Adopting BDD requires up front investment for long term savings. Stories should be refined (using example mapping) before they are pulled into a sprint. That’s because, before you have a detailed, shared understanding of what the story really entails, it’s impossible to know how large it actually is.
Using the automated scenarios to guide the development means that developers know exactly what they need to deliver, so unnecessary rework is minimised. The growing suite of automated scenarios act become a valuable regression suite, allowing faster releases and reduced customer defects. The trustworthy living documentation that this produces means that, when the team is asked to modify or enhance the product, they don’t need to waste time reverse engineering the system’s capabilities.
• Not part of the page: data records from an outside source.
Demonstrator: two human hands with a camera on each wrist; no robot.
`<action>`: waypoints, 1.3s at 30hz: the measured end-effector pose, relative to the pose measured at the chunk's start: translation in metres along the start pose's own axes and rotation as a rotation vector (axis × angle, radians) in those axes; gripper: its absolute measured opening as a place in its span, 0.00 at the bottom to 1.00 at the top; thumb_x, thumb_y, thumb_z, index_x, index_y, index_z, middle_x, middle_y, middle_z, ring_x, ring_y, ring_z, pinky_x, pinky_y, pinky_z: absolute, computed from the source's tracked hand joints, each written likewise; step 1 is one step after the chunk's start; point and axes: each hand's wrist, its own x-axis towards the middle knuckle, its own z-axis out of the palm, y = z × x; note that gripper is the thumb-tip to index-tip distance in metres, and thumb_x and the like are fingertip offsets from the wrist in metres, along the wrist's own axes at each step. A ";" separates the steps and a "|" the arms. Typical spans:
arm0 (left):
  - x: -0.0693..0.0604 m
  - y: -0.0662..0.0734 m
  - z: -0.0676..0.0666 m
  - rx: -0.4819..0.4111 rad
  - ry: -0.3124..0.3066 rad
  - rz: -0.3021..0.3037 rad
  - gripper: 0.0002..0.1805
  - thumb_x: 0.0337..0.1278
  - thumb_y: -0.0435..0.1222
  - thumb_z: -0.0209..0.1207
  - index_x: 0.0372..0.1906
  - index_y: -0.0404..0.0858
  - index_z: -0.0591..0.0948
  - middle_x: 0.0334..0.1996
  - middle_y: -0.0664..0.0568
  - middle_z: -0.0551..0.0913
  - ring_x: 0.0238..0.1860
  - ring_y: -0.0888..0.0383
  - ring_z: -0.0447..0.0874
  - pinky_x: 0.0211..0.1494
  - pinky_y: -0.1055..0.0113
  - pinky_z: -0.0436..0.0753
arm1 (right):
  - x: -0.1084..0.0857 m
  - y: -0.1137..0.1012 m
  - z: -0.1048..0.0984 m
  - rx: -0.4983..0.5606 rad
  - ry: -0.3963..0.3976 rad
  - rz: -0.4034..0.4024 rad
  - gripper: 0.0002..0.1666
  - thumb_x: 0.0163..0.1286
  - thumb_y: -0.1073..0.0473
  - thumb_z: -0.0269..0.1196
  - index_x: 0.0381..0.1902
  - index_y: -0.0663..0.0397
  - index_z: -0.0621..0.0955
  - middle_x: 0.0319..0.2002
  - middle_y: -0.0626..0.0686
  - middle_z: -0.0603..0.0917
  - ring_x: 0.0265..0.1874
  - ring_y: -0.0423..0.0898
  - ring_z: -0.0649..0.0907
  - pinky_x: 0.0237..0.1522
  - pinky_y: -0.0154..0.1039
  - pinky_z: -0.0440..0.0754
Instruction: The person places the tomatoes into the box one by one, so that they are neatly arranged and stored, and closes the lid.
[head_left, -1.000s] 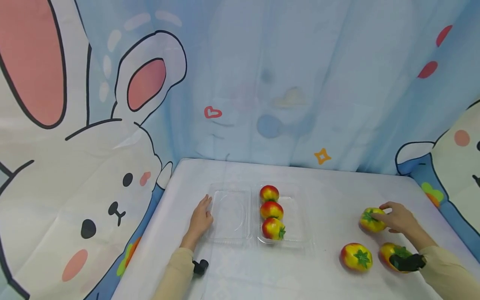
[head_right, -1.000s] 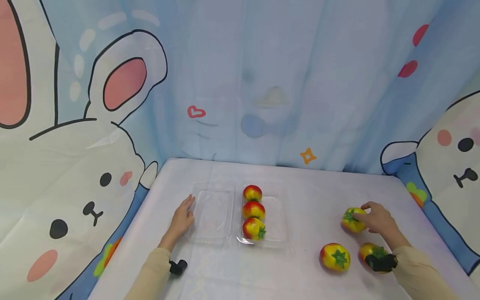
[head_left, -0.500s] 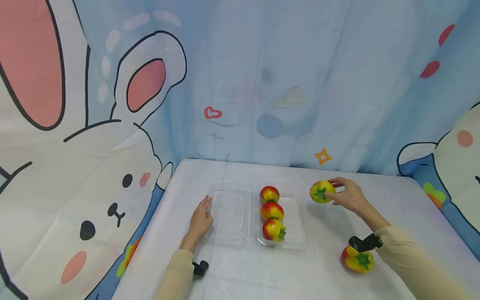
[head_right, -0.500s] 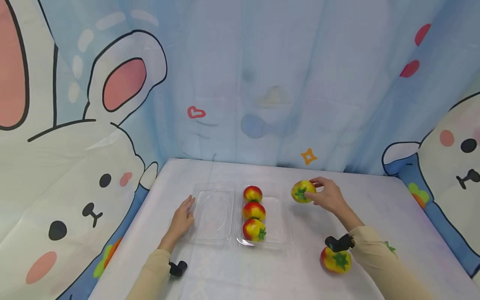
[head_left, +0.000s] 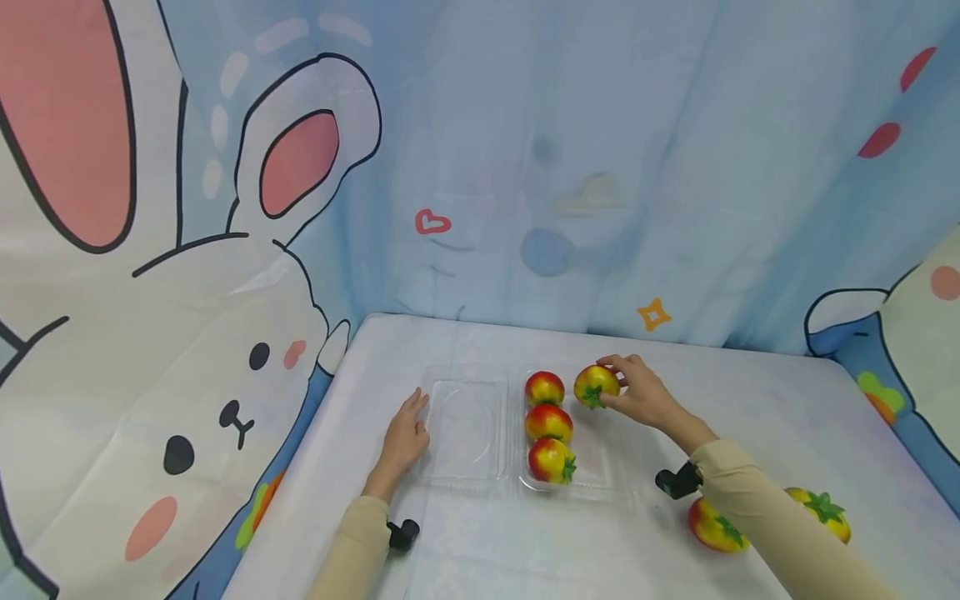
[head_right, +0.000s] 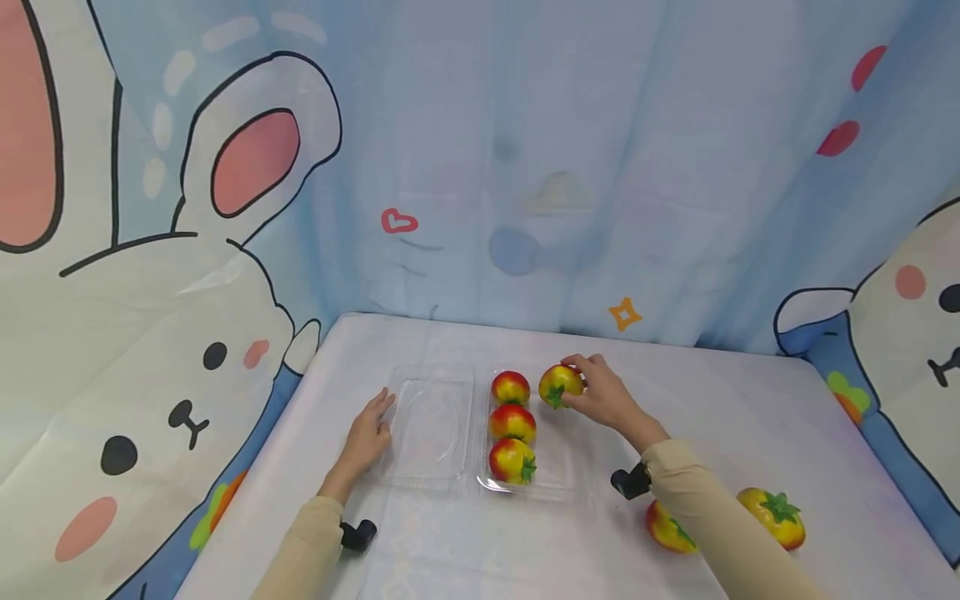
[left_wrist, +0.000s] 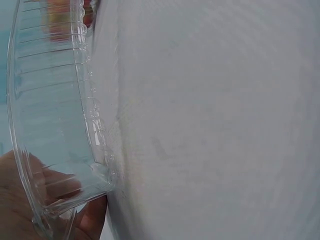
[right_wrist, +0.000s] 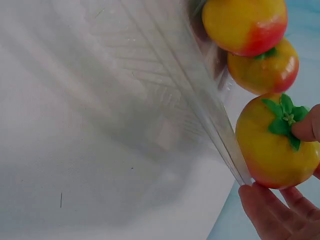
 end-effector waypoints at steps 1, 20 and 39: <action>0.000 0.000 0.000 0.000 0.000 0.000 0.28 0.52 0.18 0.48 0.62 0.22 0.73 0.68 0.31 0.68 0.68 0.34 0.66 0.68 0.43 0.68 | 0.001 -0.001 0.001 -0.023 -0.003 -0.005 0.31 0.58 0.63 0.70 0.59 0.65 0.74 0.45 0.66 0.74 0.44 0.62 0.79 0.46 0.59 0.83; 0.001 0.007 -0.001 -0.001 0.001 0.003 0.28 0.51 0.18 0.48 0.62 0.23 0.74 0.68 0.32 0.68 0.67 0.34 0.66 0.68 0.43 0.69 | 0.003 -0.002 0.017 -0.174 -0.025 0.033 0.31 0.57 0.59 0.72 0.58 0.63 0.78 0.54 0.72 0.72 0.52 0.68 0.72 0.46 0.67 0.79; 0.000 0.003 -0.001 -0.015 0.003 -0.004 0.28 0.51 0.18 0.48 0.61 0.22 0.73 0.67 0.31 0.68 0.67 0.33 0.66 0.68 0.43 0.68 | -0.002 0.004 0.013 -0.107 -0.030 0.044 0.38 0.61 0.58 0.69 0.65 0.67 0.70 0.61 0.75 0.67 0.57 0.71 0.70 0.56 0.70 0.72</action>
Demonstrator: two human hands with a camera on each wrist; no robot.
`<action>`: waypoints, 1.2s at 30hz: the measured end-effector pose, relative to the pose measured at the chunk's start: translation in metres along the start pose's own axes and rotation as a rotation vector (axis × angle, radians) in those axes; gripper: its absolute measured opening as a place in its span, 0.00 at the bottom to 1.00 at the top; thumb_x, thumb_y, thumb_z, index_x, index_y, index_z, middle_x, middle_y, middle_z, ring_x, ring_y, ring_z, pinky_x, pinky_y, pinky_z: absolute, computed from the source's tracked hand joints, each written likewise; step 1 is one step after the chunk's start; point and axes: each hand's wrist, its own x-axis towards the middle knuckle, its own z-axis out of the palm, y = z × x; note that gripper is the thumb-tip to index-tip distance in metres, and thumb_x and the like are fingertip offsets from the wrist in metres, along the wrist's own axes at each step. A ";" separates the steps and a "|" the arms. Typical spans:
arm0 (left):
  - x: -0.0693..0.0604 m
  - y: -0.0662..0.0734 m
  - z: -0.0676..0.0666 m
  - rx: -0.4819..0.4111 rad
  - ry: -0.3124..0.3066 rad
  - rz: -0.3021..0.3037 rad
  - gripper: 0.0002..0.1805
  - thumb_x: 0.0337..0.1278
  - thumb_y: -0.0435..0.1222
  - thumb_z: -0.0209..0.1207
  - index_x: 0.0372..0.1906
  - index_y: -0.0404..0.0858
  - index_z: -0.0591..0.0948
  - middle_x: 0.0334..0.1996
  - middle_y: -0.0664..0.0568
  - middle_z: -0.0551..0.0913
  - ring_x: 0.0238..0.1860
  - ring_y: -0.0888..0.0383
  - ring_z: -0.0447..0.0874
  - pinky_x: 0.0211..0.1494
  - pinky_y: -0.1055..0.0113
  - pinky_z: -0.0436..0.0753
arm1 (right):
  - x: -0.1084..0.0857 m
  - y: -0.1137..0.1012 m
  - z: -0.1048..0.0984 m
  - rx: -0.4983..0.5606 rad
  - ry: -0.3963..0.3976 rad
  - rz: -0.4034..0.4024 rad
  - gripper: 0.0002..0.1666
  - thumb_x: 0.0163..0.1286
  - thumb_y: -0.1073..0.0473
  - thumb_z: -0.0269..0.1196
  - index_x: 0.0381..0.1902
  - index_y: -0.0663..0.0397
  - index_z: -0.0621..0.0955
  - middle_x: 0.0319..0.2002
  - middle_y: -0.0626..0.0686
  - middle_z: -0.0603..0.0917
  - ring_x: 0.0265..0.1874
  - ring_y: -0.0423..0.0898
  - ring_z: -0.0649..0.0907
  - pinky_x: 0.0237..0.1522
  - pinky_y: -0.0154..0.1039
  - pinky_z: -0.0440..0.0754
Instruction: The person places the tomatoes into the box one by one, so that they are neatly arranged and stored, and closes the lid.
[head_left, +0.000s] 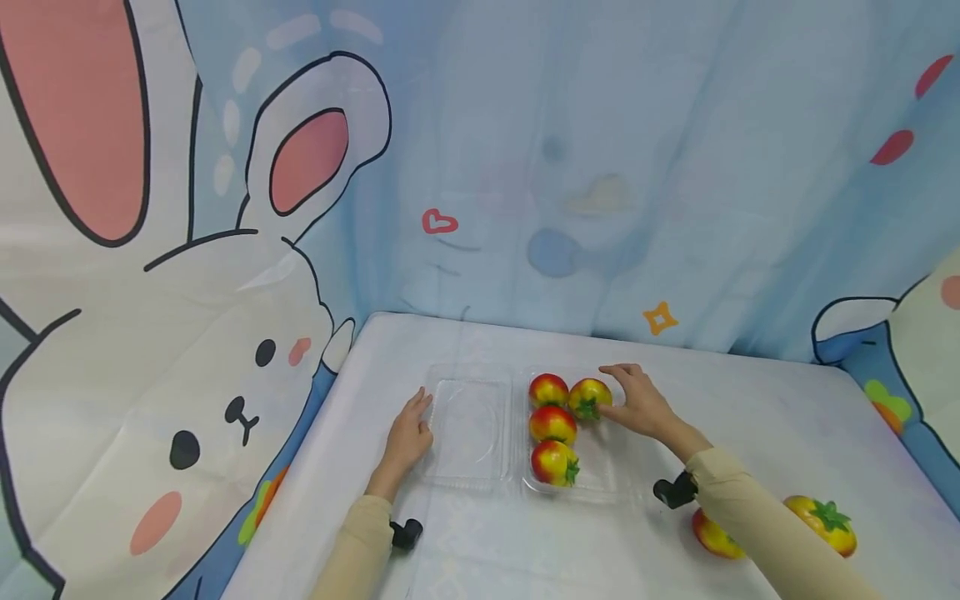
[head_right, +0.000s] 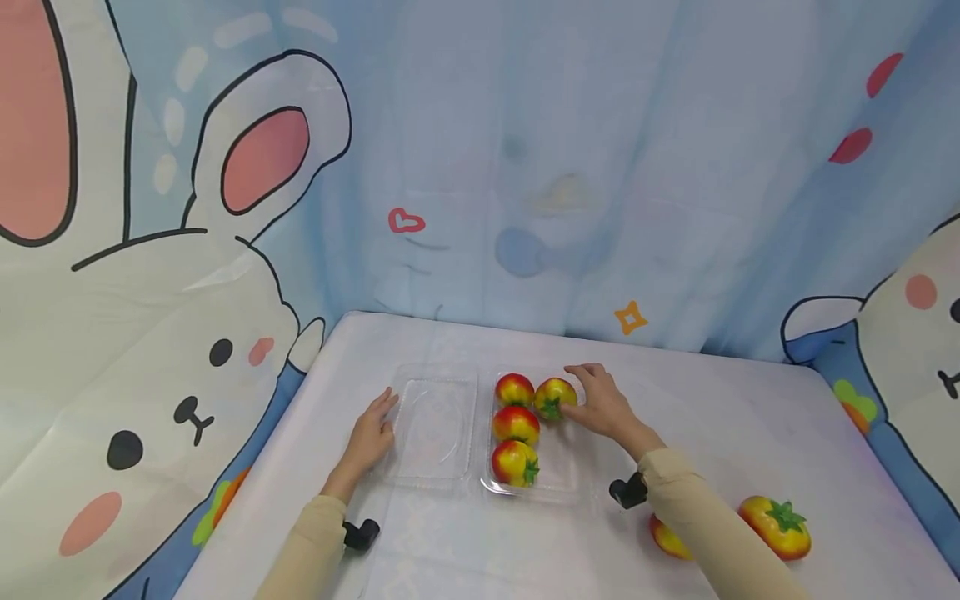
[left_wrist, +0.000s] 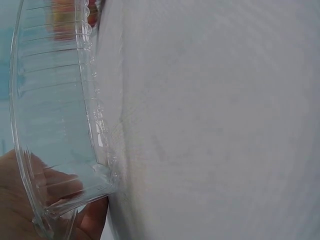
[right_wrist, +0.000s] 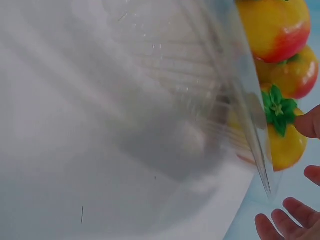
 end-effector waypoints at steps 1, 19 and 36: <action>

Adopting BDD takes time, planning, and organisational support. It requires a change of working practices to succeed. But the payoff is massive – in development costs, software quality, employee morale, and customer satisfaction.
Can BDD be used for APIs?
In a word, “Yes”. There are different considerations to API design and documentation – the customer is much more likely to be another developer rather than a business person – but the principles of discovery, formulation, and automation still apply.
You can see an example of API design and implementation using BDD, Cucumber, and SwaggerHub in this conference session from Connect 2020.
Can I use Selenium when developing using a BDD approach?
BDD and Cucumber don’t force you to use specific automation tools or libraries, so you can certainly use Selnium. However, remember the advice of the test automation pyramid. To paraphrase – build your test strategy on a foundation of small, fast, reliable automated tests. Using Selenium tends to produce end to end tests, at the top of the pyramid – and we want as few of these as we can get away with, because they are typically big, slow, and flaky.
Just because we write the scenarios using business readable language doesn’t mean that the automation can’t be implemented lower down the pyramid. I blogged about this some time ago.
Should I use Cucumber or TestNG?
If you’re wanting to write automated tests, then a testing tool is what you need. In that case TestNG (or similar) is exactly what you need.
If you want to adopt BDD as a way of increasing collaboration, increasing quality, and reducing misunderstandings, then you need a collaboration tool that enables your business colleagues to participate directly. This is the use case that Cucumber and Gherkin have been designed for. Teams have used Cucumber simply as a test tool, but we do not recommend this, because we see little return on investment from using in this way.